Lipoteichoic acid and molecular weight of hyaluronic acid could explain the late inflammatory response trigger by hyaluronic acid fillers.

Abstract

Hyaluronic acid is a safe dermal filler, but sometimes late granuloma is generated. This adverse effect is an inflammatory process, and its causes are not clear. Late granuloma generation could be due to the reaction to residual components of the bacterial wall present into hyaluronic acid, such as lipoteichoic acid (LTA). Other possibility is hyaluronic acid degraded could be trigger this inflammatory reaction.
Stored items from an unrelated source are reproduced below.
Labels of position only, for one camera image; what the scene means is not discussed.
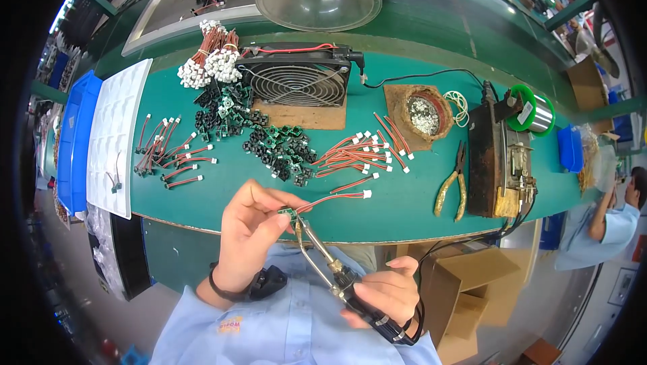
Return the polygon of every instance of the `right hand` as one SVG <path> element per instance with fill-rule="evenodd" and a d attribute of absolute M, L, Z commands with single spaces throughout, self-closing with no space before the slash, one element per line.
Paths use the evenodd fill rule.
<path fill-rule="evenodd" d="M 215 285 L 238 293 L 263 269 L 267 251 L 288 228 L 290 215 L 281 207 L 302 207 L 308 202 L 284 191 L 263 188 L 254 179 L 236 192 L 222 213 L 220 260 L 214 269 Z"/>

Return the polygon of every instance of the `factory floor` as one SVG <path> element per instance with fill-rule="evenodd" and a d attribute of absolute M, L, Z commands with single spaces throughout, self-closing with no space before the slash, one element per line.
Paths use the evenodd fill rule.
<path fill-rule="evenodd" d="M 67 286 L 96 324 L 102 338 L 110 338 L 125 352 L 134 344 L 152 353 L 155 342 L 180 294 L 156 283 L 130 302 L 106 293 L 94 270 L 87 231 L 83 224 L 68 230 L 54 212 L 51 190 L 38 190 L 45 237 L 52 245 Z M 460 362 L 476 365 L 499 352 L 497 361 L 511 363 L 538 337 L 558 345 L 570 328 L 593 276 L 592 269 L 554 270 L 554 254 L 540 251 L 530 282 L 522 290 L 507 327 L 481 326 L 479 353 Z"/>

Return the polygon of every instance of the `cooling fan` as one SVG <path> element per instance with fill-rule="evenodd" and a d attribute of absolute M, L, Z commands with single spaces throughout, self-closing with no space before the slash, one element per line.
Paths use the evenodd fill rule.
<path fill-rule="evenodd" d="M 338 107 L 344 104 L 351 62 L 364 73 L 364 54 L 349 46 L 280 42 L 250 47 L 236 66 L 263 102 Z"/>

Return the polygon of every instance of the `white plastic tray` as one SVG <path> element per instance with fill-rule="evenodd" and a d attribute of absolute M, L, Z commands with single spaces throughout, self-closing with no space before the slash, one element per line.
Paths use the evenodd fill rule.
<path fill-rule="evenodd" d="M 95 207 L 130 219 L 130 151 L 134 122 L 153 59 L 120 71 L 101 85 L 87 152 L 86 199 Z M 122 183 L 111 192 L 113 179 Z"/>

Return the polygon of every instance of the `fan grille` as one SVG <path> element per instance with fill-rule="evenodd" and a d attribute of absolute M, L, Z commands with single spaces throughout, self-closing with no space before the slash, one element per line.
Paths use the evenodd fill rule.
<path fill-rule="evenodd" d="M 255 70 L 250 85 L 264 102 L 303 107 L 340 106 L 346 87 L 339 70 L 273 66 Z"/>

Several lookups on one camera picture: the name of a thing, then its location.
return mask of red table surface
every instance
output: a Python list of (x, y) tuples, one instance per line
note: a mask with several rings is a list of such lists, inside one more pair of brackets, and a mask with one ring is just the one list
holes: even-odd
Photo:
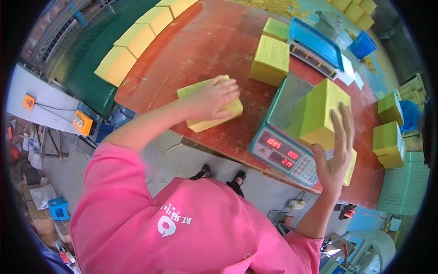
[[(200, 133), (194, 133), (185, 123), (171, 129), (265, 175), (304, 189), (249, 152), (251, 141), (277, 91), (275, 87), (248, 78), (269, 17), (277, 18), (233, 2), (198, 1), (155, 38), (128, 73), (114, 99), (143, 114), (178, 99), (177, 89), (228, 74), (241, 88), (244, 111), (240, 117)], [(312, 85), (325, 79), (294, 57), (290, 58), (289, 69)], [(335, 83), (351, 96), (356, 130), (353, 146), (357, 151), (356, 166), (350, 185), (342, 189), (341, 200), (375, 209), (385, 175), (372, 151), (373, 128), (381, 125), (377, 97), (367, 84), (359, 90), (355, 82), (346, 86), (337, 79)], [(321, 192), (322, 186), (318, 182), (311, 190)]]

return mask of hand
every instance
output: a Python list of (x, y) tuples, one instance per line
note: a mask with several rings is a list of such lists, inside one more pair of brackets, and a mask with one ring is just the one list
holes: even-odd
[(354, 121), (350, 108), (341, 103), (339, 111), (342, 114), (342, 123), (336, 112), (330, 111), (335, 129), (335, 157), (327, 161), (322, 146), (312, 146), (319, 181), (324, 191), (337, 197), (341, 194), (344, 176), (351, 161), (354, 140)]
[(190, 118), (206, 121), (231, 116), (229, 111), (219, 109), (239, 97), (239, 86), (236, 85), (235, 79), (220, 83), (221, 80), (222, 75), (218, 75), (206, 86), (195, 90), (183, 99), (188, 107)]

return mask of pink jacket
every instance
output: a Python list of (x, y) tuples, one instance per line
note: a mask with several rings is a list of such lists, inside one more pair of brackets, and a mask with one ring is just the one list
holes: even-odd
[(174, 178), (155, 198), (131, 149), (100, 145), (70, 223), (87, 273), (318, 273), (322, 239), (282, 237), (214, 179)]

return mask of person
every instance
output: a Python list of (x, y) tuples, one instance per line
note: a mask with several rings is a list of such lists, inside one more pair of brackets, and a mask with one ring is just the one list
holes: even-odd
[(109, 134), (85, 171), (70, 235), (83, 273), (318, 273), (327, 222), (351, 160), (351, 111), (330, 115), (335, 157), (312, 150), (323, 187), (314, 205), (285, 237), (263, 212), (231, 187), (208, 178), (174, 178), (154, 198), (139, 152), (160, 133), (187, 119), (230, 115), (220, 108), (240, 95), (235, 79), (215, 77), (184, 99), (145, 113)]

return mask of pink sleeve
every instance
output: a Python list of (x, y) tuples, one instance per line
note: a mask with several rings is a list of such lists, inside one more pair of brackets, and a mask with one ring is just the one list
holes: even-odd
[(144, 164), (131, 149), (100, 145), (85, 170), (83, 188), (70, 222), (79, 260), (92, 256), (135, 214), (143, 210), (146, 219), (154, 214)]
[(323, 238), (310, 239), (291, 231), (284, 236), (284, 239), (298, 256), (298, 261), (303, 265), (310, 266), (312, 273), (319, 273), (320, 248), (324, 240)]

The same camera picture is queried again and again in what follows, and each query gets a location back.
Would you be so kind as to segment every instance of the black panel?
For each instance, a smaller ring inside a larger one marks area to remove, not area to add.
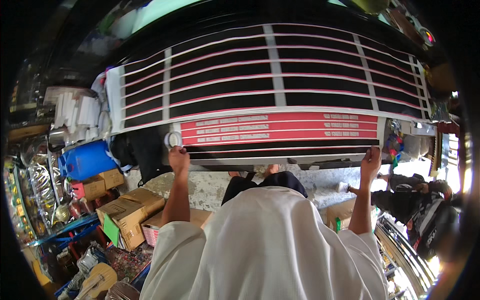
[[[130,105],[135,102],[153,97],[153,96],[158,96],[163,93],[163,85],[157,85],[152,88],[149,88],[147,90],[144,90],[143,92],[139,92],[138,94],[132,95],[130,97],[127,97],[125,99],[125,104]]]
[[[295,150],[274,150],[274,151],[246,151],[246,152],[225,152],[225,153],[192,153],[190,159],[206,158],[247,158],[259,156],[298,156],[298,155],[326,155],[341,153],[366,153],[369,147],[354,148],[331,148],[331,149],[295,149]]]
[[[162,99],[162,97],[160,97],[160,98],[157,98],[157,99],[147,101],[147,102],[142,103],[140,105],[135,105],[131,108],[127,108],[125,110],[125,115],[127,117],[129,117],[131,115],[135,115],[135,114],[147,111],[147,110],[160,108],[160,107],[162,107],[162,105],[163,105],[163,99]]]
[[[370,49],[366,49],[366,48],[363,49],[363,53],[365,53],[365,56],[372,57],[372,58],[375,58],[375,59],[378,59],[378,60],[381,60],[381,61],[384,61],[384,62],[391,63],[393,65],[396,65],[399,68],[404,69],[405,71],[408,71],[408,72],[412,71],[411,65],[406,64],[404,62],[401,62],[399,60],[396,60],[389,55],[386,55],[386,54],[383,54],[383,53],[380,53],[380,52],[377,52],[377,51],[373,51],[373,50],[370,50]]]
[[[320,73],[343,75],[365,80],[365,71],[345,66],[333,65],[330,63],[315,62],[283,62],[281,63],[283,73]]]
[[[321,37],[276,36],[275,42],[277,45],[310,45],[339,49],[353,53],[357,52],[357,47],[355,45],[344,42],[332,41]]]
[[[225,43],[215,44],[215,45],[207,46],[207,47],[194,50],[192,52],[188,52],[172,58],[172,66],[183,61],[191,60],[191,59],[194,59],[203,55],[215,53],[215,52],[225,51],[229,49],[236,49],[236,48],[247,48],[247,47],[257,47],[257,46],[266,46],[266,41],[264,37],[239,39],[239,40],[233,40]]]
[[[376,83],[379,83],[379,84],[386,84],[386,85],[393,86],[393,87],[398,87],[398,88],[404,89],[404,90],[406,90],[408,92],[411,92],[411,93],[414,93],[414,94],[417,93],[417,88],[416,87],[414,87],[414,86],[412,86],[412,85],[410,85],[406,82],[403,82],[399,79],[384,76],[384,75],[373,73],[373,72],[370,72],[370,74],[372,75],[373,82],[376,82]]]
[[[370,69],[373,69],[373,70],[377,70],[377,71],[380,71],[380,72],[388,73],[390,75],[394,75],[394,76],[403,78],[407,81],[410,81],[411,83],[415,83],[414,82],[415,79],[413,78],[413,74],[407,74],[407,73],[405,73],[405,72],[403,72],[403,71],[401,71],[401,70],[399,70],[395,67],[383,64],[381,62],[368,60],[368,67]]]
[[[187,41],[179,45],[176,45],[172,48],[172,54],[180,53],[188,49],[192,49],[192,48],[205,45],[211,42],[220,41],[229,37],[253,36],[253,35],[261,35],[263,33],[264,33],[264,30],[261,25],[256,27],[226,30],[226,31],[214,33],[211,35],[202,36],[202,37],[193,39],[191,41]]]
[[[369,95],[368,85],[343,79],[318,77],[284,77],[286,89],[316,89],[348,91]]]
[[[360,57],[358,56],[327,50],[279,48],[278,55],[281,59],[333,60],[346,62],[357,66],[362,65]]]
[[[275,33],[303,33],[309,35],[331,36],[353,42],[353,35],[351,33],[328,28],[301,25],[273,25],[273,31]]]
[[[125,121],[125,128],[161,121],[163,118],[162,114],[163,112],[159,110],[133,119],[128,119]]]
[[[332,106],[373,109],[369,98],[337,94],[286,93],[290,106]]]
[[[380,50],[382,52],[385,52],[385,53],[390,53],[392,54],[393,56],[395,56],[396,58],[398,59],[401,59],[401,60],[404,60],[404,61],[408,61],[408,55],[405,54],[405,53],[400,53],[400,52],[397,52],[393,49],[390,49],[389,47],[383,45],[383,44],[380,44],[380,43],[377,43],[375,41],[372,41],[371,39],[367,39],[367,38],[364,38],[362,36],[359,37],[360,38],[360,43],[362,45],[365,45],[365,46],[369,46],[371,48],[374,48],[374,49],[377,49],[377,50]]]
[[[173,80],[172,82],[170,82],[170,89],[176,90],[184,86],[198,84],[219,78],[266,73],[270,73],[269,63],[257,63],[251,65],[221,68]]]
[[[381,111],[394,112],[421,119],[421,111],[419,109],[411,108],[403,104],[386,102],[382,100],[378,100],[377,103],[378,109]]]
[[[170,77],[179,76],[185,73],[190,73],[193,71],[201,70],[204,68],[218,66],[226,63],[236,62],[236,61],[248,61],[248,60],[267,60],[268,51],[266,49],[262,50],[253,50],[253,51],[240,51],[222,54],[208,58],[205,60],[199,60],[192,62],[180,67],[173,66],[173,69],[170,73]]]
[[[268,143],[250,143],[250,144],[229,144],[215,146],[188,146],[188,152],[208,152],[208,151],[228,151],[228,150],[248,150],[263,148],[287,148],[287,147],[326,147],[326,146],[356,146],[356,145],[372,145],[379,144],[378,140],[370,139],[354,139],[354,140],[319,140],[319,141],[283,141]]]
[[[273,94],[232,96],[170,107],[170,117],[209,112],[221,109],[275,106]]]
[[[375,94],[379,97],[390,98],[394,100],[404,101],[413,105],[420,105],[419,99],[405,93],[394,91],[388,88],[375,86]]]
[[[128,76],[125,77],[125,83],[128,84],[130,82],[142,79],[142,78],[144,78],[144,77],[146,77],[150,74],[153,74],[157,71],[161,71],[161,70],[163,70],[163,66],[164,66],[164,63],[161,62],[161,63],[158,63],[155,66],[150,67],[150,68],[148,68],[146,70],[143,70],[141,72],[138,72],[138,73],[135,73],[135,74],[132,74],[132,75],[128,75]]]
[[[134,93],[136,91],[139,91],[143,88],[146,88],[148,86],[151,86],[153,84],[156,84],[156,83],[159,83],[159,82],[162,82],[163,81],[163,72],[158,74],[158,75],[155,75],[155,76],[152,76],[148,79],[145,79],[143,81],[140,81],[139,83],[137,84],[134,84],[134,85],[130,85],[130,86],[127,86],[125,87],[125,94],[128,95],[128,94],[131,94],[131,93]]]
[[[244,92],[244,91],[258,91],[258,90],[272,90],[272,78],[261,79],[245,79],[230,82],[222,82],[218,84],[211,84],[201,87],[196,87],[186,91],[181,91],[170,95],[170,103],[177,103],[186,100],[197,99],[206,96]],[[219,108],[210,107],[210,110],[217,110]]]

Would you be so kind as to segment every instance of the hand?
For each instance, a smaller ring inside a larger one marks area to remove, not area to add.
[[[419,183],[415,186],[415,190],[421,192],[422,194],[428,193],[428,184],[427,183]]]
[[[373,179],[382,165],[382,153],[378,147],[370,147],[360,164],[360,189],[370,190]]]
[[[174,146],[168,153],[168,162],[175,173],[175,176],[187,176],[190,166],[190,154],[187,149]]]

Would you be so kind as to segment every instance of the white shirt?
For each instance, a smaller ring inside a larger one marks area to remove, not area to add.
[[[140,300],[386,299],[372,233],[338,235],[313,204],[284,187],[252,188],[225,203],[203,231],[160,228]]]

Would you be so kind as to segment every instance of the red label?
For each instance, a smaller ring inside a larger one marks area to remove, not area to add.
[[[234,116],[182,123],[183,144],[216,145],[289,140],[375,139],[377,117],[296,112]]]

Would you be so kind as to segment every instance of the green card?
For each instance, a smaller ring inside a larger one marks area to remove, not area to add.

Study possible molecular mechanism that could be implicated into the late granuloma formation. We wonder whereas inflammatory response activation is triggered by lower molecular weight hyaluronic acid or Gram-positive bacterial components as LTA. We analyzed one adverse case generated by hyaluronic acid injections. Our study with one nodule through chemical and immunofluorescence histologic technics. In this case, observe a late granuloma without infectious process. Histological analysis shown few large Langerhans cells around fillers and multiple immunological cells infiltrated. Immunofluorescent study shown immunological cells (CD45 positives cells) with high TLR2 expression (hyaluronic acid and LTA receptor). The difficulty of obtaining biopsy samples of nodules implies that the number of cases analyzed is very low. New model is proposed in which weight of hyaluronic acid and LTA could be able to trigger inflammation. This process could be mediated by TLR2 expressed in infiltrated immune cells.